Task directions:
Write out the data below exactly, beginning with the first line and ending once the line that has "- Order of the" is written.

━━━ Data section

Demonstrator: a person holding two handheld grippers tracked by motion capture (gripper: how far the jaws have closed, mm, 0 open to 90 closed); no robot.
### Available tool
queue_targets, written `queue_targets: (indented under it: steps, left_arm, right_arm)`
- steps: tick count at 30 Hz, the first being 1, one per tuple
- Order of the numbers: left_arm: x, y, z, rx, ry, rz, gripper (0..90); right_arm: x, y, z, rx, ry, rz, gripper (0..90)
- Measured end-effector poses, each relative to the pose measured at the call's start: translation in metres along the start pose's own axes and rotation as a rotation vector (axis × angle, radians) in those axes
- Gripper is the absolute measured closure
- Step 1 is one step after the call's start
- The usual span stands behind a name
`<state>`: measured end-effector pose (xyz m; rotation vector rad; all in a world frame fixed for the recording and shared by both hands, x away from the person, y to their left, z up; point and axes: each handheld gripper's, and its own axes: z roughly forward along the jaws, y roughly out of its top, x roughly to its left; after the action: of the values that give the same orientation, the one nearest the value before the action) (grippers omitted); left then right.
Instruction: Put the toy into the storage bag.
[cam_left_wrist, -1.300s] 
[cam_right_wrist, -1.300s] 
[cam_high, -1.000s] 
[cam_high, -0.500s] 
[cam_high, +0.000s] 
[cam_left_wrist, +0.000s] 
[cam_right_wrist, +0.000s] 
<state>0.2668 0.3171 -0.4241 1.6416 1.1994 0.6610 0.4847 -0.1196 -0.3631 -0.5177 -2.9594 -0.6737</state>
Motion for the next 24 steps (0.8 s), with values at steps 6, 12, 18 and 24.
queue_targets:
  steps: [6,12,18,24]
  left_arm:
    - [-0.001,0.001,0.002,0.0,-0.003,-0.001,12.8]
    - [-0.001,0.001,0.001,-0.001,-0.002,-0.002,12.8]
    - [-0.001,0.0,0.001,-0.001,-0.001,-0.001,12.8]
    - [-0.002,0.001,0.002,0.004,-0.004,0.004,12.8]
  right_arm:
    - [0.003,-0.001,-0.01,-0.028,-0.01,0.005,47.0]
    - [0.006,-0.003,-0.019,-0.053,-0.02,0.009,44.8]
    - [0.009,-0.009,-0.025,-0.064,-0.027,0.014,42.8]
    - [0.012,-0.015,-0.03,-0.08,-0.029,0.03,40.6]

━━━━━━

Task solution:
Demonstrator: a person holding two handheld grippers tracked by motion capture (gripper: how far the jaws have closed, mm, 0 open to 90 closed); no robot.
### Available tool
queue_targets, written `queue_targets: (indented under it: steps, left_arm, right_arm)`
- steps: tick count at 30 Hz, the first being 1, one per tuple
- Order of the numbers: left_arm: x, y, z, rx, ry, rz, gripper (0..90); right_arm: x, y, z, rx, ry, rz, gripper (0..90)

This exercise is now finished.